EXERCISE DETAILS >> From the data below, return the exact lines starting at the line containing "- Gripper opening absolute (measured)" and ending at the line containing "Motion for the", both included, and nothing else.

RAW DATA >>
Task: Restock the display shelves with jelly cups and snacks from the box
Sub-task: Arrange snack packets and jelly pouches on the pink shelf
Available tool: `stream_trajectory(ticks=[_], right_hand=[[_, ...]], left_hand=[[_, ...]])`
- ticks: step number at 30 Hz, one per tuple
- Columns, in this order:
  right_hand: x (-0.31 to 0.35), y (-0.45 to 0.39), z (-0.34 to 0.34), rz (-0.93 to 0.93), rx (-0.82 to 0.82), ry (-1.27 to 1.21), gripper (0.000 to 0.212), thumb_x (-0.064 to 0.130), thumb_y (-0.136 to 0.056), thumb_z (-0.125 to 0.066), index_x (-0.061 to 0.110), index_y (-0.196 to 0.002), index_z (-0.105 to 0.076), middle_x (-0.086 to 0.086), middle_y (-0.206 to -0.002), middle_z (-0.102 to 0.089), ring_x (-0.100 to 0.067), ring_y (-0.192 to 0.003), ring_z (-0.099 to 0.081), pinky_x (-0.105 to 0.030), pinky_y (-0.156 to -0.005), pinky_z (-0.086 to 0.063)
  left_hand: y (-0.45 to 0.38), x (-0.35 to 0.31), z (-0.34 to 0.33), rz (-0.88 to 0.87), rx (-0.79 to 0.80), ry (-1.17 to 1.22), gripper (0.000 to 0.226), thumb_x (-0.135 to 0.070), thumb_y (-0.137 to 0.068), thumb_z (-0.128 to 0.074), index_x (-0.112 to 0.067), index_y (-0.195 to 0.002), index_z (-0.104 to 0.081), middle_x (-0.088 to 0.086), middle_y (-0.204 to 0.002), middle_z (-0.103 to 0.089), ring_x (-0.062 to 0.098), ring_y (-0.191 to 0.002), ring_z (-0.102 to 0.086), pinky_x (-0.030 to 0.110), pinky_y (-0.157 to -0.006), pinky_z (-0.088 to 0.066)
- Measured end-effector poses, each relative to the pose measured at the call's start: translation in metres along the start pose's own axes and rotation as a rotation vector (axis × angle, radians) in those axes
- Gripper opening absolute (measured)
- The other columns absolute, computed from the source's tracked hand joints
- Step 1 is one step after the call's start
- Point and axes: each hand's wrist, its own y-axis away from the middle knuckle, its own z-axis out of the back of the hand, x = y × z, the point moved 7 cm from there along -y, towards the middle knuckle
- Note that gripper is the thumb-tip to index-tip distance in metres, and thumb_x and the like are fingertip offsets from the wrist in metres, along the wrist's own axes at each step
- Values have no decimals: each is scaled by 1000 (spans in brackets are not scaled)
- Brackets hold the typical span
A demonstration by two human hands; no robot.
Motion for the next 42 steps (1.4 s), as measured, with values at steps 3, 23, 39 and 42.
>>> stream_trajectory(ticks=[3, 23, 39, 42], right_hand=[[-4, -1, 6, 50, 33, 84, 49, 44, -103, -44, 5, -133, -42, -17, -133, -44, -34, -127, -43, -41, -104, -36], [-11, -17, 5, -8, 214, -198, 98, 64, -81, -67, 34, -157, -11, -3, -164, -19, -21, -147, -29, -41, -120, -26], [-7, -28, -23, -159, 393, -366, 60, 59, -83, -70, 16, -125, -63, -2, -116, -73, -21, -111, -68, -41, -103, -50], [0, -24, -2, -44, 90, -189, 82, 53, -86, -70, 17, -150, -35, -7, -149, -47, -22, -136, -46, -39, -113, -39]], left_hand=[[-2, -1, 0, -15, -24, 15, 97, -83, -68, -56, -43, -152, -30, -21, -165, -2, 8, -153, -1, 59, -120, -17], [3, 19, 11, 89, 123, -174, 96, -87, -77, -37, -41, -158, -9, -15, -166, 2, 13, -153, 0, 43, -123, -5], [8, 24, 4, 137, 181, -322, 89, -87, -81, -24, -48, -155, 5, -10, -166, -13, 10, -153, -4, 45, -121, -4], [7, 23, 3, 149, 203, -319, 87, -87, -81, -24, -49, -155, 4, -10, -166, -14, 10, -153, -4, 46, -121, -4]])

PROBLEM SOLUTION >>
- Gripper opening absolute (measured)
- The other columns absolute, computed from the source's tracked hand joints
- Step 1 is one step after the call's start
- Point and axes: each hand's wrist, its own y-axis away from the middle knuckle, its own z-axis out of the back of the hand, x = y × z, the point moved 7 cm from there along -y, towards the middle knuckle
- Note that gripper is the thumb-tip to index-tip distance in metres, and thumb_x and the like are fingertip offsets from the wrist in metres, along the wrist's own axes at each step
- Values have no decimals: each is scaled by 1000 (spans in brackets are not scaled)
- Brackets hold the typical span
A demonstration by two human hands; no robot.
Motion for the next 42 steps (1.4 s), as measured, with values at steps 3, 23, 39 and 42.

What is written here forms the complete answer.